◆ TASK BRIEF:
From the line containing "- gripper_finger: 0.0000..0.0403" to the very last line of the data below, transcribe everything exactly and nothing more.

◆ PROVIDED MATERIAL:
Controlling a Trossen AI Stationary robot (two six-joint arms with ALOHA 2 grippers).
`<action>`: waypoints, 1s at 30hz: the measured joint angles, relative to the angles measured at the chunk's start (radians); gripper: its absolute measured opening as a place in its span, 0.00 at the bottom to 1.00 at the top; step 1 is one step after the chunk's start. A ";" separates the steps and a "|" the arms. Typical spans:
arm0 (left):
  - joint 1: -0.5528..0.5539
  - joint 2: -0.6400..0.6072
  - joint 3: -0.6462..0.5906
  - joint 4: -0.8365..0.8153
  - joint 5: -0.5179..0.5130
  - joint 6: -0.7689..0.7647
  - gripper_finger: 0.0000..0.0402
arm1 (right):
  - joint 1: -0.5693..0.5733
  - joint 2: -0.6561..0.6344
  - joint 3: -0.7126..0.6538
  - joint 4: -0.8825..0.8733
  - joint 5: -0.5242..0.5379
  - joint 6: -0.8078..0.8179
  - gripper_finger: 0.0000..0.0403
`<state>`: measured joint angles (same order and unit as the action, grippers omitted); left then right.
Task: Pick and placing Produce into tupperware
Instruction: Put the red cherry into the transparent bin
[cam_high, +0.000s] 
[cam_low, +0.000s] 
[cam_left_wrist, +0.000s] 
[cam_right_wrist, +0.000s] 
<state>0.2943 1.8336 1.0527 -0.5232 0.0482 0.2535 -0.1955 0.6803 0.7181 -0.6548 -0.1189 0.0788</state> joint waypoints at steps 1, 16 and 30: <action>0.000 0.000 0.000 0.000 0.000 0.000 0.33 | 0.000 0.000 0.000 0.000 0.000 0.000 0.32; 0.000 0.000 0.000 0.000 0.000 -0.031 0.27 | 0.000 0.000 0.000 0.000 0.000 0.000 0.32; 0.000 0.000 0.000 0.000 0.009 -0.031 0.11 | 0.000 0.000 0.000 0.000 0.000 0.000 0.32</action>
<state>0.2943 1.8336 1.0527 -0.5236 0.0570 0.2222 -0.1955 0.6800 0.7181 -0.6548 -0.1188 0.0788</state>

◆ OUTPUT BELOW:
  - gripper_finger: 0.0000..0.0403
`<state>`: measured joint angles (same order and unit as the action, grippers omitted); left then right.
Task: Pick and placing Produce into tupperware
Instruction: Put the red cherry into the transparent bin
[cam_high, +0.000s] 
[cam_low, +0.000s] 
[cam_left_wrist, +0.000s] 
[cam_right_wrist, +0.000s] 
<state>0.2943 1.8336 1.0527 -0.5232 0.0482 0.2535 -0.1955 0.6803 0.7181 -0.6548 -0.1189 0.0788</state> joint waypoints at steps 1, 16 and 30: <action>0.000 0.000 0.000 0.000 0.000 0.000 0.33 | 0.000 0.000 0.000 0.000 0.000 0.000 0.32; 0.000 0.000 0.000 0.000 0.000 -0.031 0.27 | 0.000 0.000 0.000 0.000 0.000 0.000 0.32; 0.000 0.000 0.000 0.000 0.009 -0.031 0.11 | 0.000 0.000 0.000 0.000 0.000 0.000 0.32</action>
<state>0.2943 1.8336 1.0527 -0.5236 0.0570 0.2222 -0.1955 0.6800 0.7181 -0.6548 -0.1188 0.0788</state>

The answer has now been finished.